Your task is to repeat exactly the lines below between the line holding "Point to the white plastic" and the line holding "Point to the finger", inclusive, and only those.

###

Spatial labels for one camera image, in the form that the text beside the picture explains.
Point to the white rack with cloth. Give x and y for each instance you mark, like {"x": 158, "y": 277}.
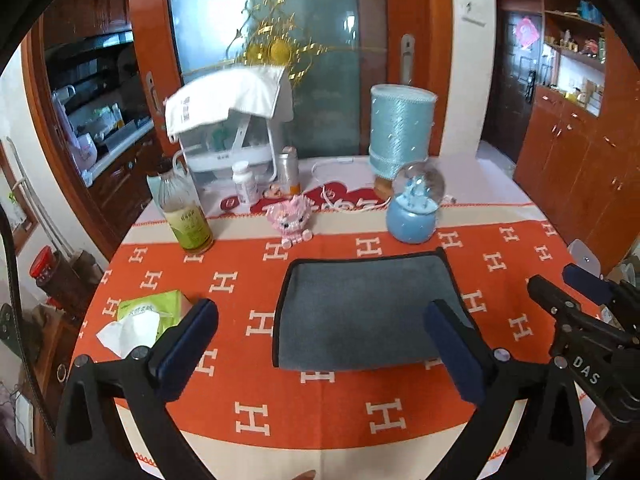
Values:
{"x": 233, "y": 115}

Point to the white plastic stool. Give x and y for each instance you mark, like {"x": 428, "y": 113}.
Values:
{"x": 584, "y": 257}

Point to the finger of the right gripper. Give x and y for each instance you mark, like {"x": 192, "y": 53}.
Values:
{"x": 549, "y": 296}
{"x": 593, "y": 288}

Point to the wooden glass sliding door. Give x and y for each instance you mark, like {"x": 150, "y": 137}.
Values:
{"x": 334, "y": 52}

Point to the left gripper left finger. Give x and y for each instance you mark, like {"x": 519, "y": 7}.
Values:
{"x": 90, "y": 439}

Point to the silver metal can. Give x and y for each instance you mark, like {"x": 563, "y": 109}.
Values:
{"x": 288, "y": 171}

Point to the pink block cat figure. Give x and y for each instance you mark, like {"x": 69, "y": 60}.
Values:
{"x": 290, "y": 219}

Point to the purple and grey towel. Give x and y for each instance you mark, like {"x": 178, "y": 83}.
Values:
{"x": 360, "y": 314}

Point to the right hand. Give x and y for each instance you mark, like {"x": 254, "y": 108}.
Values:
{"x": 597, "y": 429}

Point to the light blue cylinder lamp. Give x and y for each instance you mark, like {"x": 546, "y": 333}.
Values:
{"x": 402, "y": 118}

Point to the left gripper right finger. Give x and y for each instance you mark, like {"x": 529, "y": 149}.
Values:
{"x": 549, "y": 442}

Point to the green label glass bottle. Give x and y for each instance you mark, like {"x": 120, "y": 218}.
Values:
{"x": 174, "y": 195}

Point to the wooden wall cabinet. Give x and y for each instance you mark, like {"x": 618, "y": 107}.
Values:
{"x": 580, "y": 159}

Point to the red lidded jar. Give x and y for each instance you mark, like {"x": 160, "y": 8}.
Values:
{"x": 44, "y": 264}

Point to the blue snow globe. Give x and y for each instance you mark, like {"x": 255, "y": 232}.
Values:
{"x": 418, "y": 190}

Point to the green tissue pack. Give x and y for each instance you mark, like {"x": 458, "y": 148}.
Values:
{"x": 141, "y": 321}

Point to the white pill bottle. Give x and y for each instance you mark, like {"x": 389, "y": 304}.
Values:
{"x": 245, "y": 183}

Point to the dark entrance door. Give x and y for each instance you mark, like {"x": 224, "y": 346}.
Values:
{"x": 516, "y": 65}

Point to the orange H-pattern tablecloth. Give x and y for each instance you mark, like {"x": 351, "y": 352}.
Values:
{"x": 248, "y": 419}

###

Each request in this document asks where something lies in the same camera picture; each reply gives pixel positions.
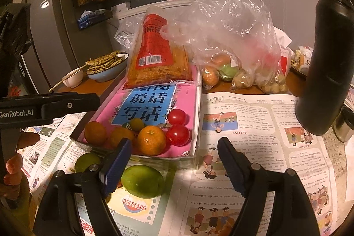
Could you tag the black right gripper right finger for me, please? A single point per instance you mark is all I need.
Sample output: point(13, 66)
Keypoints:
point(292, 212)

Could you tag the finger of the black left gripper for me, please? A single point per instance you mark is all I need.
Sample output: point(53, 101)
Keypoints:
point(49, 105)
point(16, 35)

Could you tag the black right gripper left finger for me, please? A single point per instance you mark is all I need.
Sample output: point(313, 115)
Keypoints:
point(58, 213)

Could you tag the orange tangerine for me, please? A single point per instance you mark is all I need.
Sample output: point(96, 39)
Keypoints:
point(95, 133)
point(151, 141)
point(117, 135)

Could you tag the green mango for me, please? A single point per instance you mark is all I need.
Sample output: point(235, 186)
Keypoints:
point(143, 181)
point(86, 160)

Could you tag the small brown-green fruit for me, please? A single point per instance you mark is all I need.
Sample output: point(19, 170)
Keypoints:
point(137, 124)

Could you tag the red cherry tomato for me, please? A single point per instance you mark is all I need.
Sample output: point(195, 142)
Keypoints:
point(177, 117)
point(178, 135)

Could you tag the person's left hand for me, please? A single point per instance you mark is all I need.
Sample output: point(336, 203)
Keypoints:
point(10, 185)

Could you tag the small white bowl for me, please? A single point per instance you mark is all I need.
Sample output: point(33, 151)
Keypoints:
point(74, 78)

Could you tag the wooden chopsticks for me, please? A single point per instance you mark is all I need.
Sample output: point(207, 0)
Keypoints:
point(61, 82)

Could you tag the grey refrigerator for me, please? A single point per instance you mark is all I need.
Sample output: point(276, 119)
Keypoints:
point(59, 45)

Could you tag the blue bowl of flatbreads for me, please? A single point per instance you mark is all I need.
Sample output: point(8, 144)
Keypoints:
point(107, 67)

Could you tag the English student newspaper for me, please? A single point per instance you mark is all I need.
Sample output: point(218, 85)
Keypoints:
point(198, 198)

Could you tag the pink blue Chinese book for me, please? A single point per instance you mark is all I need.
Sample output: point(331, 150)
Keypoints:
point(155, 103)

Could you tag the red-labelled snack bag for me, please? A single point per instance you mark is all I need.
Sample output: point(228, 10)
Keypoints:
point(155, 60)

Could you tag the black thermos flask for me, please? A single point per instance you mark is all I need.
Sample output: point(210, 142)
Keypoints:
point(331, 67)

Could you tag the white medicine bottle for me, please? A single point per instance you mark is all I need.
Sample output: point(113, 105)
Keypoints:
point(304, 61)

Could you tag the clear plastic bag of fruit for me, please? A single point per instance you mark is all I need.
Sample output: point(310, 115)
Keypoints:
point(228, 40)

###

* [Response]:
Point to the white plastic stool. Give x and y for each instance you mark, like {"x": 428, "y": 113}.
Values:
{"x": 584, "y": 257}

Point to the finger of the right gripper. Give x and y for each instance you mark, like {"x": 192, "y": 53}.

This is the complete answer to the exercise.